The future ambition of the government is to provide filtered water piped to every home. This is their long term goal, safe water being ubiquitously provided and chargeable through tax and water meters. This sounds the perfect solution, but the reality here almost makes this impossible. Firstly, many can’t afford tax, many are ‘informal’ or ‘unregulated’ and therefore not eligible for government water supply and many families in informal settlements do not have the pipe connections to enable them their rights anyway. This means they are often overlooked and brushed to the side, but morally even ‘informal’ or ‘illegal’ residents are still citizens of India. This agenda perfectly exemplifies the stratification of rights and citizenship widely commented on within geographic literature.
In order to get a piped connection, one ‘informal’ family member told me she was asked to pay a bribe to the municipal commission which she can’t afford. Everyone here must pay that, she said, unless you know someone high up who can help you. With this mentality prevailing the governments long-term goal of piped filtered water will still suffer from a leak in the system, of those it deems do not have the rights, the money or the connect paper work to be eligible.

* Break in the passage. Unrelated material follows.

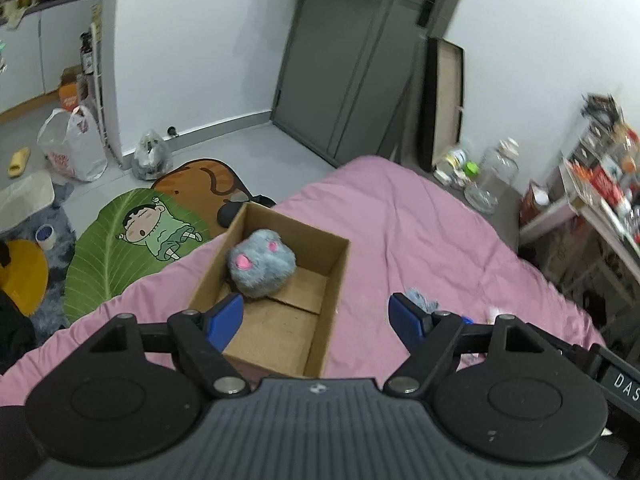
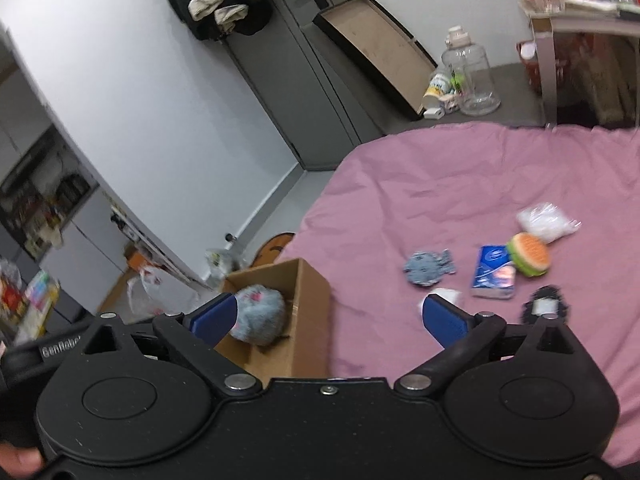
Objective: Organize soft objects
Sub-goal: 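Open both grippers to drop the mouse plush into the box, then move both grippers back toward the remaining soft items on the sheet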
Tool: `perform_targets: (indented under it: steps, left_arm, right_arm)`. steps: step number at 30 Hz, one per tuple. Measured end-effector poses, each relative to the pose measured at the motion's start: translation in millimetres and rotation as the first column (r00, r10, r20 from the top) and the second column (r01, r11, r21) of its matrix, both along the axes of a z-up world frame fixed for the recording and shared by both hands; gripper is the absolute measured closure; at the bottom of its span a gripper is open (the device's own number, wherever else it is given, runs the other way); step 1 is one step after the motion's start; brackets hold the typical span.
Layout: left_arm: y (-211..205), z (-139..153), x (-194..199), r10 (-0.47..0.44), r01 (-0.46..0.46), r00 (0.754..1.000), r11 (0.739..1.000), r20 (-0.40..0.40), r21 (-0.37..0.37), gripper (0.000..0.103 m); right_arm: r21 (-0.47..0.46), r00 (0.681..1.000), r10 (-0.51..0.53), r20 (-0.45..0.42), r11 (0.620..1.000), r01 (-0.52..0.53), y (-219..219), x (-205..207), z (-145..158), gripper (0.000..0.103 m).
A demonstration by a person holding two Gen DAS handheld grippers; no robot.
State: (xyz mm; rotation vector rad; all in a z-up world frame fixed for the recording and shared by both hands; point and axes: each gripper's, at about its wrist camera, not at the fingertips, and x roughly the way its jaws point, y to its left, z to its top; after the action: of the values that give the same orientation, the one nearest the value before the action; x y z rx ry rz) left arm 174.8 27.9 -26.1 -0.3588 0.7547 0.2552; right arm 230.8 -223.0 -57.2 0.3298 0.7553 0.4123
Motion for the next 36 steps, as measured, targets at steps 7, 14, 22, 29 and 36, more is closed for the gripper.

While the Clean India Campaign may be reported as a huge success, bolstered with celebrity pictures sweeping streets before getting back into their cars, the extent to which it has trickled down through the many layers of governance to reach those who need it most is questionable. Whether it has extended the right to safe water to those who did not have it before is questionable. The ATMs which have been set up in the city are in the richer residential areas or on pilgrimage routes, with companies making a healthy amount of profit from plugging the failures of the governments water supply.
This profit driven filtered water system seems to suit those in power or those running the businesses at the moment. Even if piped safe water is on Modi’s radar, it may not be on everyones in the governmental system. Even so, neither ATMs nor piped water seem to be providing those without rights their human right to safe water as it stands. With two and a half years to go, I’m sceptical the government will succeed while the mentality of corruption and second-class rights for second-class citizens prevails.